自動車事故の過失割合

 ご存じの通り、強制保険と言われる「自賠責保険(普通は車検毎に支払っている)」の賠償対象は、「人」に限られていますので、ほとんどの方が任意保険と言われる「自動車保険」に加入して、対物賠償や自分の怪我・自分の車の損害に備えています。
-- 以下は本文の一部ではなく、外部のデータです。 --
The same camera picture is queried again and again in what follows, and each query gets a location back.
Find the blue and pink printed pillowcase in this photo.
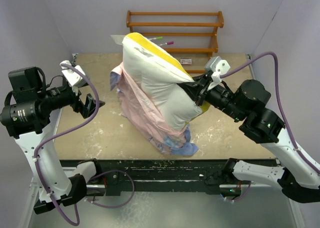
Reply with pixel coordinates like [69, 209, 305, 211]
[110, 63, 199, 156]

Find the white and yellow pillow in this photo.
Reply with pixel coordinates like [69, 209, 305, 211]
[122, 32, 209, 131]

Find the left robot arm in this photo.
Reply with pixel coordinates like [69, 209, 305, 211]
[0, 67, 105, 214]

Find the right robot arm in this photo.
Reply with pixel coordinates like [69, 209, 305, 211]
[179, 74, 320, 204]

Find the white eraser box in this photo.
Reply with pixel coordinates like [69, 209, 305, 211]
[180, 58, 192, 65]

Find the wooden rack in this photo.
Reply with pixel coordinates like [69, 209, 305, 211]
[126, 10, 224, 74]

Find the magenta capped marker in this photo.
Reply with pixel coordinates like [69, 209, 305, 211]
[157, 41, 174, 46]

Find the green capped marker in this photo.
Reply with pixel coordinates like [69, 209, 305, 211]
[148, 36, 163, 41]

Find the white care label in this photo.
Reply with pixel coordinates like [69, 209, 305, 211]
[111, 35, 125, 45]

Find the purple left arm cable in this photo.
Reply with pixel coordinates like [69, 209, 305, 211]
[33, 63, 101, 226]

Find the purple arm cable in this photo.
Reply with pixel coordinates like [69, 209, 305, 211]
[219, 51, 320, 176]
[33, 63, 101, 226]

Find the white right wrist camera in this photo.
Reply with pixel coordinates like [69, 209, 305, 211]
[204, 56, 231, 84]

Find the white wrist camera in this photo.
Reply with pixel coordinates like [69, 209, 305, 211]
[204, 56, 231, 84]
[60, 60, 90, 88]

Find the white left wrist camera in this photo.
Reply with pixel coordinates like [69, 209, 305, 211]
[60, 60, 90, 88]

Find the black table front rail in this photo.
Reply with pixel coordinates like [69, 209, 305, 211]
[59, 159, 281, 196]

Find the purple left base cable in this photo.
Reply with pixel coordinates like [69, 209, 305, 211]
[84, 170, 136, 209]

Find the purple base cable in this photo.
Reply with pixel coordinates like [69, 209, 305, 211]
[221, 180, 253, 203]
[84, 170, 136, 209]

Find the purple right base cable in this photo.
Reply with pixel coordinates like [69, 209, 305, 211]
[221, 180, 253, 203]

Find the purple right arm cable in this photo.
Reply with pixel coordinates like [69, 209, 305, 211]
[219, 51, 320, 176]

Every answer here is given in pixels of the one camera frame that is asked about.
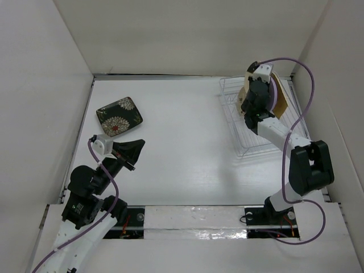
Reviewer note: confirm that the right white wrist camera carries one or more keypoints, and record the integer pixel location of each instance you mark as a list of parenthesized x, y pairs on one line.
[(263, 72)]

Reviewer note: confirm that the woven bamboo tray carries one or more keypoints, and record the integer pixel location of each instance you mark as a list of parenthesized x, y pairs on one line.
[(281, 102)]

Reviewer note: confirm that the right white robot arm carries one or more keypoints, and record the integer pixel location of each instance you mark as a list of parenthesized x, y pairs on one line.
[(310, 166)]

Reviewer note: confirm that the white wire dish rack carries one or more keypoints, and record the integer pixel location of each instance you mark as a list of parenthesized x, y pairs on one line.
[(245, 141)]

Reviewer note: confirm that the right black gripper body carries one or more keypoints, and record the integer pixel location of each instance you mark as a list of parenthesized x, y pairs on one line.
[(251, 79)]

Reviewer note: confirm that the black floral rectangular plate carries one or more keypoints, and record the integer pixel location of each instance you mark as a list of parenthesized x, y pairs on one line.
[(119, 117)]

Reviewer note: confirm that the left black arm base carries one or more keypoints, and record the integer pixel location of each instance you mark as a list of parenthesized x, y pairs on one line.
[(132, 227)]

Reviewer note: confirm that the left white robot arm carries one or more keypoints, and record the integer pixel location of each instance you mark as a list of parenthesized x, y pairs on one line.
[(93, 206)]

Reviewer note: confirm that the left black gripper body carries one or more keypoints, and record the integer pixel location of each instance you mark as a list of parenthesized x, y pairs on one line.
[(112, 166)]

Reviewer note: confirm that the cream plate with black patch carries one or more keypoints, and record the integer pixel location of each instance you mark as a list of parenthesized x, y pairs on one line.
[(249, 73)]

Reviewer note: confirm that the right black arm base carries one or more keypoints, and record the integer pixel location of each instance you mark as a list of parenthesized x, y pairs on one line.
[(259, 225)]

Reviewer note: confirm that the cream plate with small flowers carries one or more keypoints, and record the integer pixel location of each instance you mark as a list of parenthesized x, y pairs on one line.
[(240, 100)]

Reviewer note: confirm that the lilac round plate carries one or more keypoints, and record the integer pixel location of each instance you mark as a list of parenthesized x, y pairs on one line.
[(273, 93)]

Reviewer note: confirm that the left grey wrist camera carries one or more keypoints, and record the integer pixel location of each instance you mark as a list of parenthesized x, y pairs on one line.
[(102, 144)]

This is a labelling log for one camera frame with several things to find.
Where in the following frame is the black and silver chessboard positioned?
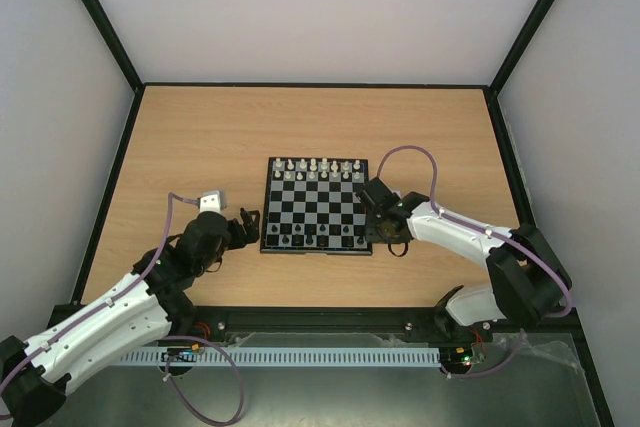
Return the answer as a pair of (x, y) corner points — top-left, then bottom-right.
(260, 157), (373, 256)

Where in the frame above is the black aluminium front rail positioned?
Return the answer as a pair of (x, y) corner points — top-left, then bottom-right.
(49, 304), (581, 343)

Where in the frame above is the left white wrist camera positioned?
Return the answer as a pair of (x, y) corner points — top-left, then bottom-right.
(198, 189), (227, 213)

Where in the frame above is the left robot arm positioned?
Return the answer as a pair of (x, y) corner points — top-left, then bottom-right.
(1, 210), (260, 426)

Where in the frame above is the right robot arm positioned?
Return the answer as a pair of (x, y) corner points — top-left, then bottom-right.
(356, 177), (572, 339)
 そして、対人事故・対物事故となると「示談交渉」が必要となる訳ですが、一般の方同士ではなかなかうまくいかないですし、煩わしく思う方や苦痛に感じる方がほとんどです。お金持ちは自動車事故でも自費で弁護士に依頼できるのでしょうが、私を含めて一般人はそうもいきません。そのために保険会社には示談代行が許されていて、保険会社の示談代行は任意保険に加入する利点のひとつだと言えます。

 念のため補足しますと、我々のような保険代理店は「示談代行」はできません。「示談代行」とは、契約者に代わり相手当事者と事故の過失割合や賠償請求したりする交渉のことです。代理店の役割は、契約者と保険会社間の連絡や情報提供などが代理店の重要な役割です。

 また、「示談交渉」とは民事上のことで、自動車事故の際に課せられる「行政処分」を含めた刑事上の責任は自動車保険では一切関わりできません。

 さて、本題の「過失割合」です。保険会社が「過失割合」について相手方と示談交渉する際には、過去の「判例」を参考にして行います。よく自動車事故では、一方が100%悪くなる事故はないと言われますが、次の基本事故形態3例については、一方の100%過失事故とされています。

① 追突 信号待ちしていたA車にB車が追突した場合、B車の100%過失事故

② 信号無視 B車が信号を無視して交差点に進入し、A車と衝突した場合、B車の100%過失事故

③ センターラインオーバー・・・B車がセンターラインを超え、対向車A車と衝突した場合、B車の100%過失事故

 ※ただし、いずれもA車に道路交通法上の違反などが無い場合です。一例を挙げると、①のケースで、A車に理由の無い急ブレーキがあった場合、②③のケースでA車に速度超過があった場合などなどはA車にも過失割合が認められることになります。

 では、交差点の出会い頭事故など上記ⅠからⅢ以外の事故形態の過失割合は、どのように交渉されるのでしょうか。 過去の判例を参考にと申し上げましたが、実際には、ほとんど保険会社の事故担当者が、「別冊 判例タイムズ」という交通事故の判例集を見て、事故形態を当てはめて交渉します。

この「別冊 判例タイムズ」は一般に書店やインターネットで販売されているものです。

 一概に交差点の出会い頭事故といっても、一方に一時停止の標識があったり、一方の道路幅が明らかに広かったりした場合にも、それぞれのケースで判例タイムズ記載の形態にあてはめます。そして、「修正要素」と言われるものがあれば基本割合から修正します。

例)A車側に一時停止標識のある同幅員の交差点で、出会い頭でB車と衝突した場合の判例タイムズ記載の基本過失割合が、A車80%に対して、B車20%だとした場合。 A車が一時停止を怠って交差点に進入した場合のA車の修正要素が10%加算となり、過失割合はA車が90%でB車が10%となります。同じ事故で、B車にも速度超過の事実があった場合に10%の修正要素超過であれば、最終的にA車80%B車20%の過失割合となります。

 ※上記割合は例で記載したもので実際に判例タイムズに記載されているものとは異なります。※スピード超過の修正割合は、超過スピードによって異なります。

 事故の形態はさまざまです。万一不幸にも事故を起こしてしまった場合や巻き込まれた場合に過去の判例に必ずしも当てはまらないこともあるかも知れません。ただ、そのようなケースで揉めに揉め裁判することになっても、裁判所も「判例」を元に近い形態を参考にして判断することになります。

 結局、前述100%過失事以外の事故に備えるため、自動車事故による金銭的な自己負担をなくすために、車両保険に加入されることをお勧めします。